__WHAT THE EXERCISE ASKS__:
With pictures left out, please repeat word for word the lines from the one containing "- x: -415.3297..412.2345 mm" through the end of the records.

Records from a dataset
⟨

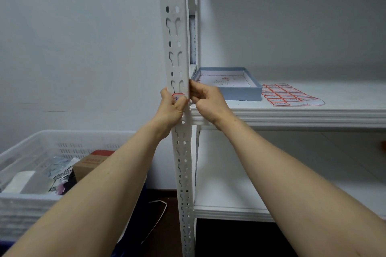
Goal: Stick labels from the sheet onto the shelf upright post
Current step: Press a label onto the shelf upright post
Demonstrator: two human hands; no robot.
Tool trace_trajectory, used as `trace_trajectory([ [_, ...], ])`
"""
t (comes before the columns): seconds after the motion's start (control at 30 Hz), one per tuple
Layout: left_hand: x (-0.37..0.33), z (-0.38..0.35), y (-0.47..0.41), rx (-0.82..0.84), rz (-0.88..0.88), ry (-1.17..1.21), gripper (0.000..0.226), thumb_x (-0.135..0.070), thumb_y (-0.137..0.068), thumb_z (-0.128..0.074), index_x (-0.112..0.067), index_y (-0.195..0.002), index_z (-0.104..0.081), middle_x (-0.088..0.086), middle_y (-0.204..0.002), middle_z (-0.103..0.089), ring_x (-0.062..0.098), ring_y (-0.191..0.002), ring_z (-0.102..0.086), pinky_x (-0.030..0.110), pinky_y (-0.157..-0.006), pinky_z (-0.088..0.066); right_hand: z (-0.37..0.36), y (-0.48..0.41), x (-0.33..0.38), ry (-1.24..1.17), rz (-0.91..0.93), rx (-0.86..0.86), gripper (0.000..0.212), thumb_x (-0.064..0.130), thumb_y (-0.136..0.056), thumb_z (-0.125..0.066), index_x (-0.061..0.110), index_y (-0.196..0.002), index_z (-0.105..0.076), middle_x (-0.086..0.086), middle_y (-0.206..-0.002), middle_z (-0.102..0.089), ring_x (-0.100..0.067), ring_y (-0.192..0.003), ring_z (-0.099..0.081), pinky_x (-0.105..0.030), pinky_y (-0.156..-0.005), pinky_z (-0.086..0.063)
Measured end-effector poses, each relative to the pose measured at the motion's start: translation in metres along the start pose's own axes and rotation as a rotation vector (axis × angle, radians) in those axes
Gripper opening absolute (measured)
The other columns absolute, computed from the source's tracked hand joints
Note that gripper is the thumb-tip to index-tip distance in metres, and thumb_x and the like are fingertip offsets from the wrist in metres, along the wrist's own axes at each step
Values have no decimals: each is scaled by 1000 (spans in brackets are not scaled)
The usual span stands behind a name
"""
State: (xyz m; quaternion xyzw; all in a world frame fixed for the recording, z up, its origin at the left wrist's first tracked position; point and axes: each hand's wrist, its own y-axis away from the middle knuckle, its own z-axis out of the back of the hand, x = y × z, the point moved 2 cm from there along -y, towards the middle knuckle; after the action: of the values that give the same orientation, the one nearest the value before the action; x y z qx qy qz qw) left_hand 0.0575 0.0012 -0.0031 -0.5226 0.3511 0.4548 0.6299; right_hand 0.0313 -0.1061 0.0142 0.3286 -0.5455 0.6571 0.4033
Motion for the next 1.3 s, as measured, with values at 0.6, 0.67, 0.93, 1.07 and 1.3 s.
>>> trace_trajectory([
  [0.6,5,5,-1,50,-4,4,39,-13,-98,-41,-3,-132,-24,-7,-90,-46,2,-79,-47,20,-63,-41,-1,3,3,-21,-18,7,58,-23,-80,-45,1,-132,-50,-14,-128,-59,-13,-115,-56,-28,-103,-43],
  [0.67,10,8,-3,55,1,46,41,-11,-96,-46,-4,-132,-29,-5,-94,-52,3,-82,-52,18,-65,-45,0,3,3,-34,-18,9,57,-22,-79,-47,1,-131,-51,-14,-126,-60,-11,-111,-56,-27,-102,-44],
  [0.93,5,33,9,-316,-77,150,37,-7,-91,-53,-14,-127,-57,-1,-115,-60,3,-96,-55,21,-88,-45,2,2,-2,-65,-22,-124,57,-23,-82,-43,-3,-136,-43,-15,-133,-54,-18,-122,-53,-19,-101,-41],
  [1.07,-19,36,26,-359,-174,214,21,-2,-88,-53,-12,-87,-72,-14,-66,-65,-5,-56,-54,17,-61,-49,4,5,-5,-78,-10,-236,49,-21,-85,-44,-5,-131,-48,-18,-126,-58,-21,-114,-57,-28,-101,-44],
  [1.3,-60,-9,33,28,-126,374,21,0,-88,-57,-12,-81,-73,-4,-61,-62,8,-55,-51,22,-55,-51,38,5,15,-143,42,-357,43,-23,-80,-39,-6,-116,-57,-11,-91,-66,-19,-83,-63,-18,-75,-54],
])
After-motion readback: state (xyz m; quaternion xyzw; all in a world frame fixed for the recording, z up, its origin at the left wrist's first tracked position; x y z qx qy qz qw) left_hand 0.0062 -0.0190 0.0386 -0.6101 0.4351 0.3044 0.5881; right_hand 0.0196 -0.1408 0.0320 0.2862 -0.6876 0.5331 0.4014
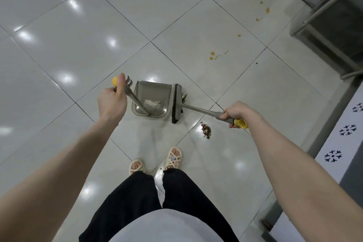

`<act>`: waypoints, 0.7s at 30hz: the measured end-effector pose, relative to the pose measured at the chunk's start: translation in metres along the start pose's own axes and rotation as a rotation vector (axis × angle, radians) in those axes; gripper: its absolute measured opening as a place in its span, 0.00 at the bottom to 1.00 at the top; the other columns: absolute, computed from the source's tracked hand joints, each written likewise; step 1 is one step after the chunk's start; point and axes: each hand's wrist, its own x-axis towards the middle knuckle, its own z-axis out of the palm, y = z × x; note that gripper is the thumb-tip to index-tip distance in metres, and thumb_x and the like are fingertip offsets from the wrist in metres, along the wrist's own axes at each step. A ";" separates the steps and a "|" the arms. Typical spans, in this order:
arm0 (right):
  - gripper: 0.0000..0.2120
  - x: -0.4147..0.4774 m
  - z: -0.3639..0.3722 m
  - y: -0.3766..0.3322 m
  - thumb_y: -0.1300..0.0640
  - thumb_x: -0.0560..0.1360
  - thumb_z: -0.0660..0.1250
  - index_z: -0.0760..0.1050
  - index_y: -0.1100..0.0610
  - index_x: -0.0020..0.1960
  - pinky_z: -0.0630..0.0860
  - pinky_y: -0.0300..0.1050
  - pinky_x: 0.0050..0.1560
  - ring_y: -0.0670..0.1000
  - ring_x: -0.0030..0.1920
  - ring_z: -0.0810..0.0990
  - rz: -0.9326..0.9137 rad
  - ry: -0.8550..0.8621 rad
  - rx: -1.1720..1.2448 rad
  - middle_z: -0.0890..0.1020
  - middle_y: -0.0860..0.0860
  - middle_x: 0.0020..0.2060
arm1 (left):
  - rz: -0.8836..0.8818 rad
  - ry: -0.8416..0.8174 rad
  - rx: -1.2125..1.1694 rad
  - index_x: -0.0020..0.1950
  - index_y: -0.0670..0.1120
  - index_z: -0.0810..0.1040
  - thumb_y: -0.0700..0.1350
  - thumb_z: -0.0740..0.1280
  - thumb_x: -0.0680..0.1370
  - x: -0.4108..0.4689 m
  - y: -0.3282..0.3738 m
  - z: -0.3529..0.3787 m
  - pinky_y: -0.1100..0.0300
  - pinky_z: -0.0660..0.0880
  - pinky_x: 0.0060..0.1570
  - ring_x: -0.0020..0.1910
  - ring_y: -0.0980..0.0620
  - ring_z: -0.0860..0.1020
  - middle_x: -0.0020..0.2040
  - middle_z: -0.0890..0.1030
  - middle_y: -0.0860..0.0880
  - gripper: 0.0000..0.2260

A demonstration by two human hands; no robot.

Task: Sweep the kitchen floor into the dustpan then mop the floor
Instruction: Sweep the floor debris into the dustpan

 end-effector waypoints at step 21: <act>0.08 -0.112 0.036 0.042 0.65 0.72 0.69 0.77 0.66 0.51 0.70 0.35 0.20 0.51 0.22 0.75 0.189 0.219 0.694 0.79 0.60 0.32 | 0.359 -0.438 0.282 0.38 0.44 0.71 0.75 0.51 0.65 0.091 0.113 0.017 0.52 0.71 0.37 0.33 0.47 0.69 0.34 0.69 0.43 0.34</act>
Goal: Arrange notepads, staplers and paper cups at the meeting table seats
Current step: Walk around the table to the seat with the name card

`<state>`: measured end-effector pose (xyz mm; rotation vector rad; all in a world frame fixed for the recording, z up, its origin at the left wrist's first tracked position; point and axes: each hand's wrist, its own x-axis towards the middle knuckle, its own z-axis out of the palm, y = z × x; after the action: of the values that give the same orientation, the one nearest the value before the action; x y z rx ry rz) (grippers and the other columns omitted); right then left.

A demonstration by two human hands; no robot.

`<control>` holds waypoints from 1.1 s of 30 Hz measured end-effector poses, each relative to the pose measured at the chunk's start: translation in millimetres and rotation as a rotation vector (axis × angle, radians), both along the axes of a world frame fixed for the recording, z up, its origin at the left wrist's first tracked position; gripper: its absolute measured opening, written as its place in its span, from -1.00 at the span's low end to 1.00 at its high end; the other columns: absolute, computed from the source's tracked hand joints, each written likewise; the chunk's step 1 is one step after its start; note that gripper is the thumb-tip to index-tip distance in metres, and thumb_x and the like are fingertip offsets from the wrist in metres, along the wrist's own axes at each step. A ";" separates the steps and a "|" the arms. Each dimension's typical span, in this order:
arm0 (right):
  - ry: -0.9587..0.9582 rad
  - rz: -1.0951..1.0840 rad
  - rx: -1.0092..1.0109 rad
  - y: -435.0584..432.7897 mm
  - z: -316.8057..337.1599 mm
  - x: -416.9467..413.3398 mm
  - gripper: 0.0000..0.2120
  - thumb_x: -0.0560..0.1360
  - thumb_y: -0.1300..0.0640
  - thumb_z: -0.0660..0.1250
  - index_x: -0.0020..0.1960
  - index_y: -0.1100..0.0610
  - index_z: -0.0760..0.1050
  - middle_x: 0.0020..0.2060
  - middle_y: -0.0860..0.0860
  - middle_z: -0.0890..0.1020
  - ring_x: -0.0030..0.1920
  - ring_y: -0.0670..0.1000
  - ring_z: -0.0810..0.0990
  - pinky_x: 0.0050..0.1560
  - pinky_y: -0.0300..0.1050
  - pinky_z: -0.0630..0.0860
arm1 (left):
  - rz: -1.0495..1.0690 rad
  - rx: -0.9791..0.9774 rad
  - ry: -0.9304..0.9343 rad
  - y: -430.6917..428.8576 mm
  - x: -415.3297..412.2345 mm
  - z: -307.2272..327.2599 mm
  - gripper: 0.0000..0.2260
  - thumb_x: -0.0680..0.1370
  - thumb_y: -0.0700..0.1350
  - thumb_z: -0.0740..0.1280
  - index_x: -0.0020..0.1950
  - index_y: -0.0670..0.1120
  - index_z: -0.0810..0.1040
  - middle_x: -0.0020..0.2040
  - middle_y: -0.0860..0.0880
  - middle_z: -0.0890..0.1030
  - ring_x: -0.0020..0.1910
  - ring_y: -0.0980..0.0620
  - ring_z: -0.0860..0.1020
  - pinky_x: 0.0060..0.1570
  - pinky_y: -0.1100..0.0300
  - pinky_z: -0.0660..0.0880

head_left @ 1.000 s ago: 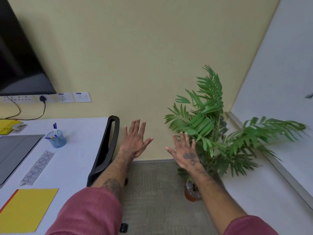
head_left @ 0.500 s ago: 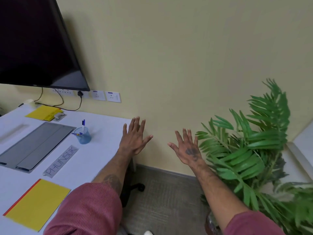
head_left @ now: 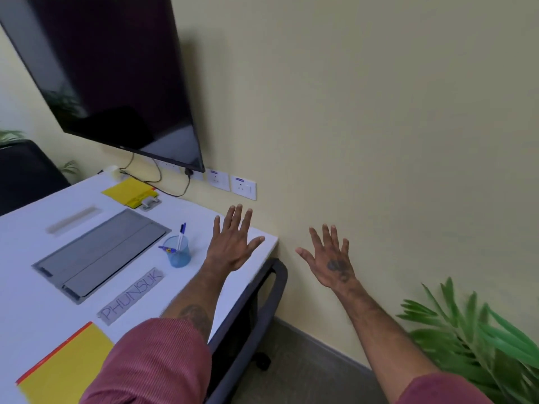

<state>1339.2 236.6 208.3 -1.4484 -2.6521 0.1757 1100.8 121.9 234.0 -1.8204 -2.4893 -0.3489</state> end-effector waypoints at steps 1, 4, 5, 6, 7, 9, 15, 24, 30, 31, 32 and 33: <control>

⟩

__THE ANSWER__:
  - x: -415.3297..412.2345 mm
  - z: -307.2272..327.2599 mm
  - gripper: 0.0000..0.2260
  - thumb_x: -0.0680..0.1370
  - thumb_y: -0.0700..0.1350
  - thumb_z: -0.0740..0.1280
  - index_x: -0.0020..0.1950
  - index_y: -0.0670..0.1120
  - index_z: -0.0810..0.1040
  - middle_x: -0.0020..0.2040
  - middle_y: -0.0860..0.0880
  - middle_z: -0.0890..0.1030
  - ring_x: -0.0020..0.1910
  - ring_y: -0.0980..0.0620
  - ring_z: -0.0860..0.1020
  - pinky_x: 0.0060..0.1570
  - pinky_y: -0.1100..0.0300
  - pinky_z: -0.0660..0.0880

head_left @ 1.000 s ago: 
head_left @ 0.500 s ago: 
head_left @ now: 

<state>1339.2 236.6 208.3 -1.4484 -2.6521 0.1757 1100.8 121.9 234.0 -1.8204 -2.4893 -0.3489</state> end-effector waypoints at steps 1, 4, 5, 6, 7, 9, 15, 24, 30, 31, 32 and 33: <control>

There is nothing more to the output.